Directions for this task
Go to the line in the entries below that holds "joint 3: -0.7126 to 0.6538" and repeat exactly from there through the line that holds "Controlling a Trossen", inclusive.

Dataset excerpts

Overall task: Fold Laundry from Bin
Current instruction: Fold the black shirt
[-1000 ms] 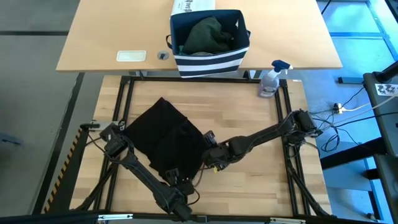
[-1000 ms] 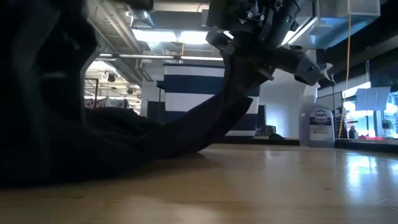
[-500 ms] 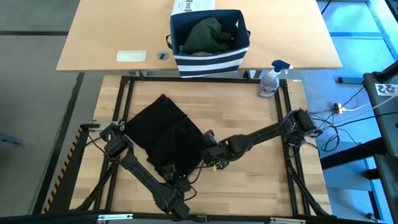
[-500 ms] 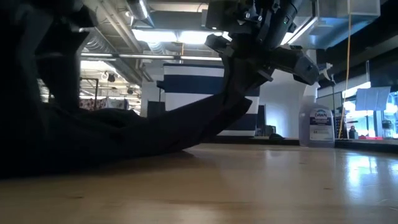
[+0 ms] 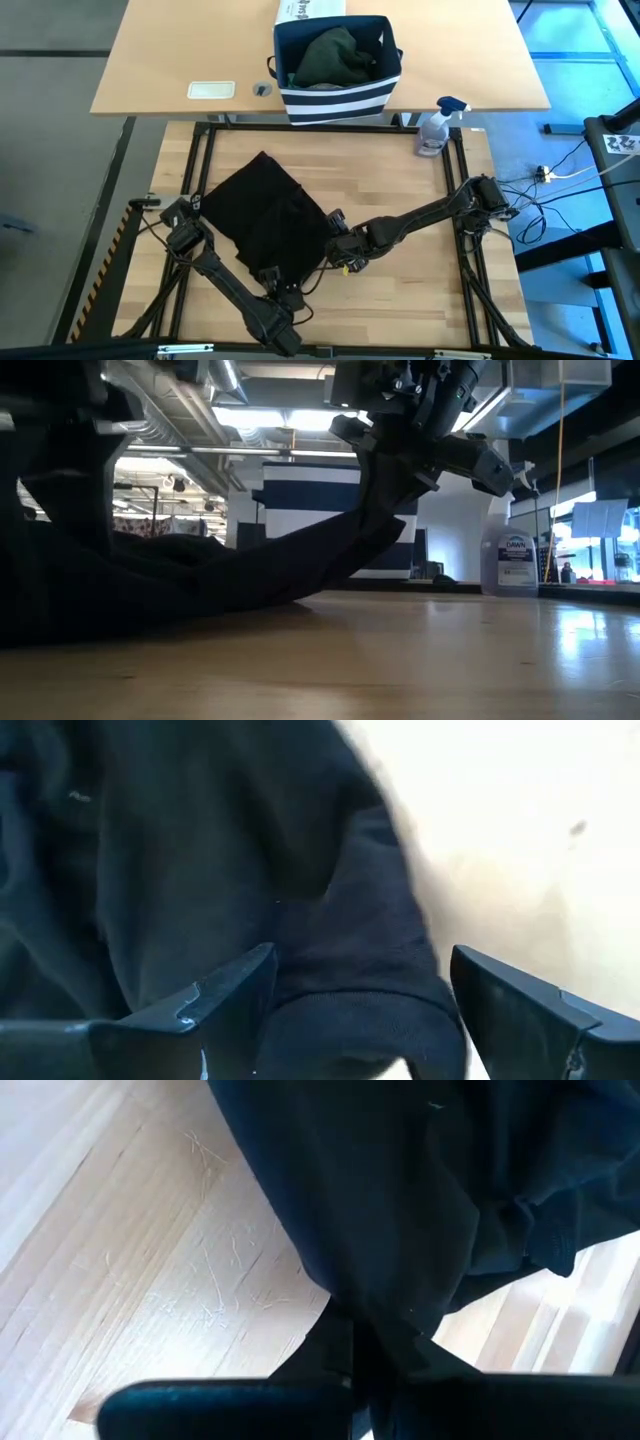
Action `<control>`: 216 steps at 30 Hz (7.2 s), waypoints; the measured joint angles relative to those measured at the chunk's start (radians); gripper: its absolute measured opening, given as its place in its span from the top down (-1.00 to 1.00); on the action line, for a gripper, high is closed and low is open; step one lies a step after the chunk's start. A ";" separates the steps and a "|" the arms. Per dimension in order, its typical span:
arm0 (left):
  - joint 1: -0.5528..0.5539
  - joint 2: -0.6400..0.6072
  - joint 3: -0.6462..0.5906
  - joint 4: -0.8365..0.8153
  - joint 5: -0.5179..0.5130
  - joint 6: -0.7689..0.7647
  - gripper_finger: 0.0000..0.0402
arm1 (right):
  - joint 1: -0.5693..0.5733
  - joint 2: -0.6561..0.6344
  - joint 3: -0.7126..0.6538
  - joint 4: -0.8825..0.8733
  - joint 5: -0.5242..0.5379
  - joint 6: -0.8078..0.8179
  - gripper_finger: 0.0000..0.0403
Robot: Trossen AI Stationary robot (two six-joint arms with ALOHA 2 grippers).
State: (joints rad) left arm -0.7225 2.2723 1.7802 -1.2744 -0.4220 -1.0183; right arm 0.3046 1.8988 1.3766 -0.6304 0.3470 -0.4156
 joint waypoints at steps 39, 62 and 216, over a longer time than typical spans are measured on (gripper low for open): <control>-0.102 0.001 0.378 -0.019 -0.122 0.110 0.88 | 0.204 -0.290 0.000 -0.293 0.007 0.255 1.00; -0.125 0.000 0.531 -0.300 -0.322 -0.208 0.88 | 0.059 -0.424 0.000 -0.047 0.219 0.044 1.00; 0.068 -0.131 -0.152 -0.116 -0.361 -0.576 -0.09 | -0.519 -0.016 -0.214 0.708 -0.565 0.080 0.24</control>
State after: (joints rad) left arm -0.6541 2.1408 1.6280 -1.3906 -0.7829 -1.5942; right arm -0.2142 1.8824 1.1628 0.0778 -0.2177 -0.3355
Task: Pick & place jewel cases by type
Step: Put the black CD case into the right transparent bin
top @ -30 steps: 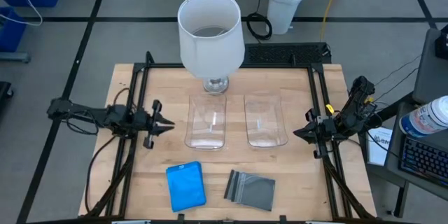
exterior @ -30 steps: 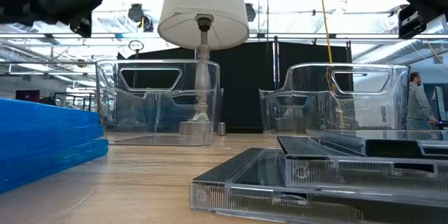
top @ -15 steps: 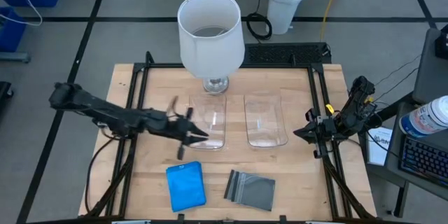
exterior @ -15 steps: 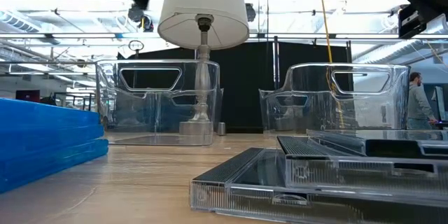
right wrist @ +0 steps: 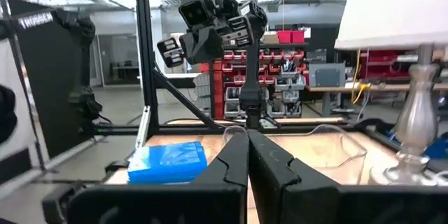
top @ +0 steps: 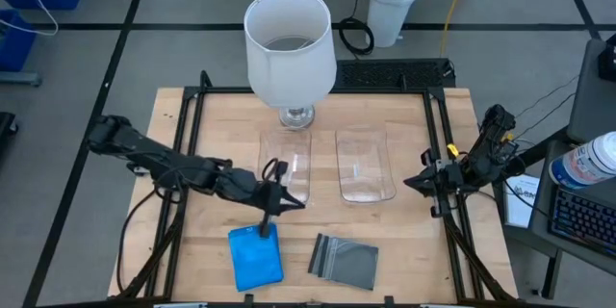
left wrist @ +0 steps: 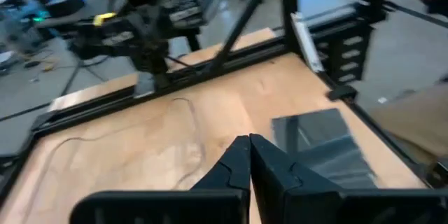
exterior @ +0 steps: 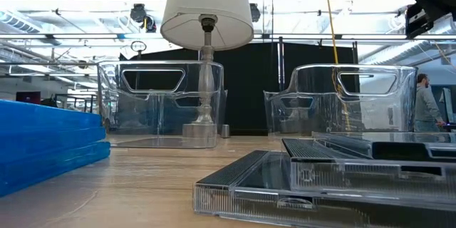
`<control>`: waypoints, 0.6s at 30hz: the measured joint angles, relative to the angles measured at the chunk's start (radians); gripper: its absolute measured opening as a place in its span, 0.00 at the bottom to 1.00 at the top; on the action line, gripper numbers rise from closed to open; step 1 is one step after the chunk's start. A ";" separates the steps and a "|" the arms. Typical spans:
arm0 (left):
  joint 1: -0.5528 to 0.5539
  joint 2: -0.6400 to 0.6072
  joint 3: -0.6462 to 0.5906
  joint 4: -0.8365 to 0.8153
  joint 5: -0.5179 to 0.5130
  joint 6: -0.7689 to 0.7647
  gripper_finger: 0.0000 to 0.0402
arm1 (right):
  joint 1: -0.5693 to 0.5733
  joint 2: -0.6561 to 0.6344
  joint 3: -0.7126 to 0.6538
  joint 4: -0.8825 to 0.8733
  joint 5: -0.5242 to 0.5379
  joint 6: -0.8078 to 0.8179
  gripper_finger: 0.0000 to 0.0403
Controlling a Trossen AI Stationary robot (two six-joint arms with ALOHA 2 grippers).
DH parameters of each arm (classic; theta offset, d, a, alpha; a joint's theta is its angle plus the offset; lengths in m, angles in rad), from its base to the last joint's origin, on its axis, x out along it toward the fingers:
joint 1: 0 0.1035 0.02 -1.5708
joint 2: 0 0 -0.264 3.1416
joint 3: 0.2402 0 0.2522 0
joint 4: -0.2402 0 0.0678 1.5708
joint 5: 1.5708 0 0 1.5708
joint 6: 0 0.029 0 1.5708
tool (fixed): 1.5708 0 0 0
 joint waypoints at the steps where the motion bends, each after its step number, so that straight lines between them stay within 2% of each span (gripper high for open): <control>1: -0.003 -0.007 -0.006 0.001 0.003 -0.001 0.02 | 0.000 0.000 0.000 0.012 0.000 -0.016 0.00; 5: -0.008 -0.014 -0.020 0.023 -0.002 -0.060 0.01 | 0.000 0.003 0.014 0.052 -0.002 -0.067 0.00; 9: -0.038 0.038 -0.022 0.038 -0.006 -0.053 0.01 | 0.000 0.072 0.060 0.047 -0.002 -0.093 0.00; 13: -0.102 0.100 -0.015 0.095 -0.020 -0.045 0.01 | 0.000 0.239 0.161 -0.014 -0.001 -0.021 0.00; 18: -0.167 0.173 -0.014 0.206 -0.067 -0.052 0.01 | 0.000 0.536 0.340 -0.125 -0.002 0.126 0.00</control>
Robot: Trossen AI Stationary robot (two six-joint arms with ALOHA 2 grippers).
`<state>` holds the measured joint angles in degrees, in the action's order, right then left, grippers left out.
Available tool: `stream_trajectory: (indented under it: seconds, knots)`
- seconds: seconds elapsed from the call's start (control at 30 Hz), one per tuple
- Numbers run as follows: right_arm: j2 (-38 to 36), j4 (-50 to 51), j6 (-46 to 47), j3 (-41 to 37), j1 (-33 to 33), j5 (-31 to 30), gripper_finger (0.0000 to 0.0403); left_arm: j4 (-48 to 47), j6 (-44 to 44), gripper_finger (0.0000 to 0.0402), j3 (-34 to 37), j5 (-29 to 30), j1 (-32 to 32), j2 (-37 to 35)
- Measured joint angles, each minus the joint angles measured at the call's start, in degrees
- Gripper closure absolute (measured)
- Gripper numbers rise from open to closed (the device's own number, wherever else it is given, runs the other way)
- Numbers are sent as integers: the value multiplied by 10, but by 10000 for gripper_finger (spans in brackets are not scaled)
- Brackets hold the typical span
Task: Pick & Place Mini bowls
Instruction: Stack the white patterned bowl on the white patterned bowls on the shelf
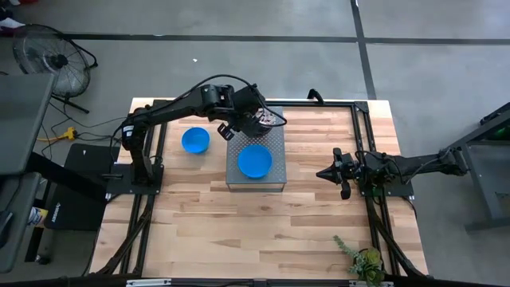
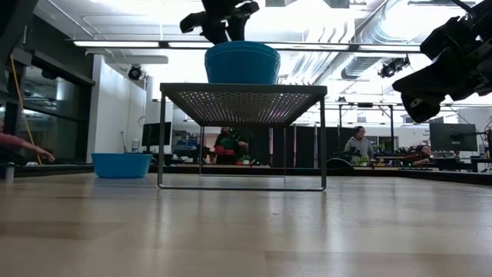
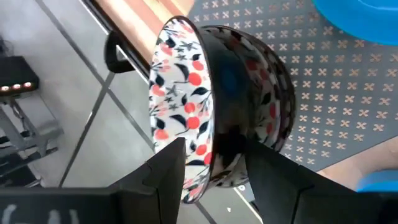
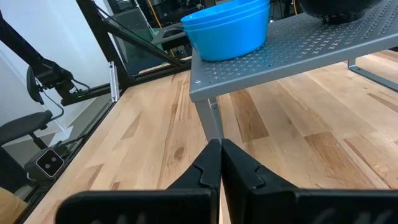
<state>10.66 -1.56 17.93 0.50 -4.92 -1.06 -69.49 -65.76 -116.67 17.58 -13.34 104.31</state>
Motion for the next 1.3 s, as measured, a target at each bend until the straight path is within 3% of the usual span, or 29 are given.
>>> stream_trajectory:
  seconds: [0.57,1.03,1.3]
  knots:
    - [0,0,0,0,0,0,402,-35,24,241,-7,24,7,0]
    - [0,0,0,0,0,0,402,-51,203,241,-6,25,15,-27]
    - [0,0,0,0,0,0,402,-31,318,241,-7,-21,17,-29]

Result
  joint 3: -0.7126 to 0.6538
  joint 4: -0.8825 to 0.8733
  joint 5: -0.5242 to 0.5379
  joint 6: -0.8078 to 0.8179
  gripper_finger: 0.0000 to 0.0403
Controlling a Trossen AI Stationary robot (two six-joint arms with ALOHA 2 grippers).

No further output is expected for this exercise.